Azenta, Inc. is a small-cap life sciences company specializing in sample management and exploration solutions. It serves pharmaceutical, biotechnology, and research customers across North America, Europe, China, and the broader Asia Pacific region.
Azenta operates through two segments: Life Sciences Products and Life Sciences Services. The Products segment delivers automated cold sample management systems, sample preparation equipment, consumables, and instruments that support research workflows. The Services segment offers sample storage, genomic sequencing, gene synthesis, biospecimen procurement, integrated cold chain solutions, and laboratory analysis — helping pharmaceutical and biotech clients manage samples from early discovery through drug development.
Formerly known as Brooks Automation, Inc., Azenta adopted its current name in December 2021 and is headquartered in Burlington, Massachusetts.
- Automated cold sample management and storage systems
- Sample preparation and handling instruments
- Genomic sequencing and gene synthesis services
- Integrated cold chain and informatics solutions
- Biospecimen procurement and laboratory analysis services
Is AZTA a Good Stock to Buy?
UQS Score rates AZTA as Below Average overall.
The most notable bright spot in Azenta's profile is its Risk pillar, which scores Strong — suggesting the balance sheet carries relatively low financial risk compared to many small-cap peers.
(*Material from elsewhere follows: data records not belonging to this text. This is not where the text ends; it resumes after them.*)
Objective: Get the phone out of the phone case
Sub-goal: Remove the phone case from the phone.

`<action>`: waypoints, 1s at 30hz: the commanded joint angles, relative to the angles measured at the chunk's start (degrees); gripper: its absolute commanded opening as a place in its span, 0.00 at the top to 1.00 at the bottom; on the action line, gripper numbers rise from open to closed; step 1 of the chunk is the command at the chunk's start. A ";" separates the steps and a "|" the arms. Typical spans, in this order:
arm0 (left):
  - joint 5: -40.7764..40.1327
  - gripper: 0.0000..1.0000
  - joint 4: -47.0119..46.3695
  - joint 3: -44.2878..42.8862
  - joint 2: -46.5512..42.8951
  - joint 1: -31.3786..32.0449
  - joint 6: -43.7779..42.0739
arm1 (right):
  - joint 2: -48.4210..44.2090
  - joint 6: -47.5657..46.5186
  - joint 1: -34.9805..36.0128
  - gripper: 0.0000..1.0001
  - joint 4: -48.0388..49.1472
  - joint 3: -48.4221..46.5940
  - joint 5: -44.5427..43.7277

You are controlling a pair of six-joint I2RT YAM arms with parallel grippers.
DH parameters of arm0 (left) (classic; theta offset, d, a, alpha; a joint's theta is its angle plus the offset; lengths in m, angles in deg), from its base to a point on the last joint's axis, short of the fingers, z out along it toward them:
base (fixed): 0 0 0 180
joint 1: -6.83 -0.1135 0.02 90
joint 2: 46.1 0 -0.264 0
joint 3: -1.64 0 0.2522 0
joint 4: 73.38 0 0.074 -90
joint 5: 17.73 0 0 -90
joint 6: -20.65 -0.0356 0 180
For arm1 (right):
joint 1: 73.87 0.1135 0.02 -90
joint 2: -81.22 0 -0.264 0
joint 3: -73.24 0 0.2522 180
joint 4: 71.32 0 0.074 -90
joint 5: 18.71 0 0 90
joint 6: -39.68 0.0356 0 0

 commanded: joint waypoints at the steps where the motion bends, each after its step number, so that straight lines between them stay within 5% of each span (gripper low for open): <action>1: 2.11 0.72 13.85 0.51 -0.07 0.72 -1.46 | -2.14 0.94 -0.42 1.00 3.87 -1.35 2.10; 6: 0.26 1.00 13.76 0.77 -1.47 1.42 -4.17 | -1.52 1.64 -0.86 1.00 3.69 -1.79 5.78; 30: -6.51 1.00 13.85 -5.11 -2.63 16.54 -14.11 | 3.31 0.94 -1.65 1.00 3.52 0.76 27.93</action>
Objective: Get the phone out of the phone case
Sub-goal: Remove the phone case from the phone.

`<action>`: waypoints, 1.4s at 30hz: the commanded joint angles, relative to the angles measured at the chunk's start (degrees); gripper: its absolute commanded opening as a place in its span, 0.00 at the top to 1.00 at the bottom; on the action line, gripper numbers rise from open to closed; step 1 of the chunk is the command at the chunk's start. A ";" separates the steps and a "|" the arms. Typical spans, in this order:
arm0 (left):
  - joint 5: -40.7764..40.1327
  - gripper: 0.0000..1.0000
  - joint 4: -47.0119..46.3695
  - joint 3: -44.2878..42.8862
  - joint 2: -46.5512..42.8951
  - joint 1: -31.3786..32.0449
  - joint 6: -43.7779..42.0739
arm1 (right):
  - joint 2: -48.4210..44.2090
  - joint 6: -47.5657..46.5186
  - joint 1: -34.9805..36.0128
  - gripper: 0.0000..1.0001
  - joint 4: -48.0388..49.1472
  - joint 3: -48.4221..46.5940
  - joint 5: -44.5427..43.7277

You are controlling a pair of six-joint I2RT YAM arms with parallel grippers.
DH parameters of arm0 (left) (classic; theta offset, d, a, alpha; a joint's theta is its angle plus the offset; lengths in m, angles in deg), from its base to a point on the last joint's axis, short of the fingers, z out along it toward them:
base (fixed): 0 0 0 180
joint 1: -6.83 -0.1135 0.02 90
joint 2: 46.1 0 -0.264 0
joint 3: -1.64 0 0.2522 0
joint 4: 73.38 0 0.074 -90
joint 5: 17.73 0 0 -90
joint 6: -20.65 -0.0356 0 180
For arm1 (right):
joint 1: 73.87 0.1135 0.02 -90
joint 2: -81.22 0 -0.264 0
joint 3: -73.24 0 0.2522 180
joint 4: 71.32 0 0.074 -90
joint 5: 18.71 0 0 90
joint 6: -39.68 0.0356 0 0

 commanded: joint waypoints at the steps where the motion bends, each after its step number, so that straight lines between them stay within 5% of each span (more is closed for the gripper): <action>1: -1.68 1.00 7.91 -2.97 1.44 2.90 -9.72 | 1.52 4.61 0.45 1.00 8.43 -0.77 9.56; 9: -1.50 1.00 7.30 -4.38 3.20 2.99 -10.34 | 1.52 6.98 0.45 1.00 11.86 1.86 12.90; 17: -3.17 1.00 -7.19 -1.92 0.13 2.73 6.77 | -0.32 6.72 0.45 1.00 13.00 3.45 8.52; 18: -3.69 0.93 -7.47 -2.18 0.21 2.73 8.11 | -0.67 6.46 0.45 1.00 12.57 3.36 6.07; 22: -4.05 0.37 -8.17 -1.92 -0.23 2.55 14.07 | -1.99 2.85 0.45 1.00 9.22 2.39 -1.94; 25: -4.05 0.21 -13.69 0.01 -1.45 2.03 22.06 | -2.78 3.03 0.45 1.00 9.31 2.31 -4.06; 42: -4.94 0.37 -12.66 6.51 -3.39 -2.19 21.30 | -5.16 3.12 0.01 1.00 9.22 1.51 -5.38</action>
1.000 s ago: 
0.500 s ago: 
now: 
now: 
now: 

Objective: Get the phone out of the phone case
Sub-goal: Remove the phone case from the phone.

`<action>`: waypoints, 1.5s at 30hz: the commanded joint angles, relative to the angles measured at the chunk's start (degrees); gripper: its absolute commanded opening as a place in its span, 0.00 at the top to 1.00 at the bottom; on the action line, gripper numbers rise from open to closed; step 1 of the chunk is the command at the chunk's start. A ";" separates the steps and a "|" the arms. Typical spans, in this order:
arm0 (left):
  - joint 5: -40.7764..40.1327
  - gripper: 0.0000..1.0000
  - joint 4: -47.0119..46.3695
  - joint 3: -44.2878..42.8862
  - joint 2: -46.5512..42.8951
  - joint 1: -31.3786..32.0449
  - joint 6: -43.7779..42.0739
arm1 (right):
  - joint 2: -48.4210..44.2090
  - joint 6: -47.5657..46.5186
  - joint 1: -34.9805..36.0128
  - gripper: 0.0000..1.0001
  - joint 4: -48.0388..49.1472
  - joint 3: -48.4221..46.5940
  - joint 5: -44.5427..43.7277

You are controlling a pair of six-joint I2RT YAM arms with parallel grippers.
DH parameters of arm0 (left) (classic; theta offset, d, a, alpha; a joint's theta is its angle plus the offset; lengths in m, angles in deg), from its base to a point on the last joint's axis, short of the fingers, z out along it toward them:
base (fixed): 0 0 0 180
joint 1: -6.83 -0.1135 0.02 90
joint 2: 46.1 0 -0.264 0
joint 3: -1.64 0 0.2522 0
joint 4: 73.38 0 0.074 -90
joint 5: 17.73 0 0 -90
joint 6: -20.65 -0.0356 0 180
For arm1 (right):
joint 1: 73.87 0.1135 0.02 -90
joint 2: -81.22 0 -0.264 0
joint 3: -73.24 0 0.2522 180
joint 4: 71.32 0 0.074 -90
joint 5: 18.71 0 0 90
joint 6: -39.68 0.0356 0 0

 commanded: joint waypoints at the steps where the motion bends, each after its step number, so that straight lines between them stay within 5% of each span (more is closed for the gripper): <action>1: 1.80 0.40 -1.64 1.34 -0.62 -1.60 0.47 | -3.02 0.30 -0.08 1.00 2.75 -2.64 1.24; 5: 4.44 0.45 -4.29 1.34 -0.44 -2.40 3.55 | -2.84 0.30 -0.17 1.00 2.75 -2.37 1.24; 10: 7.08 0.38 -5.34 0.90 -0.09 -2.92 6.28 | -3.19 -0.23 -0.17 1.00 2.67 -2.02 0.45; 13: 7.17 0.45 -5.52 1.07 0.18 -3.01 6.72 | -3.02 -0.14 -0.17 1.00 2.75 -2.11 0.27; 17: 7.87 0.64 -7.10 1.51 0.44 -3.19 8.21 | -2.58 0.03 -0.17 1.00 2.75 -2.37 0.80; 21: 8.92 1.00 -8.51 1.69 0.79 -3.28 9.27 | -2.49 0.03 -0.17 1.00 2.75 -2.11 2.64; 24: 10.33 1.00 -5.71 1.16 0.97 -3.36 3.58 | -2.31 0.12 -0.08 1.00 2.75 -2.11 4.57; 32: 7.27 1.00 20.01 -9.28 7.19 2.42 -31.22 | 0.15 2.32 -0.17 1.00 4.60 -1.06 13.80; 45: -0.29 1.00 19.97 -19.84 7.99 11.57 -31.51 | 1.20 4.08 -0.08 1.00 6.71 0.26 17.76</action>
The Valuation pillar also registers as Good, meaning the stock does not appear significantly stretched on a price basis relative to its fundamentals.
Both the Quality and Moat pillars register as Weak, pointing to challenges around profitability consistency and durable competitive positioning. The Growth pillar sits at Neutral, reflecting an uninspiring near-term expansion trajectory.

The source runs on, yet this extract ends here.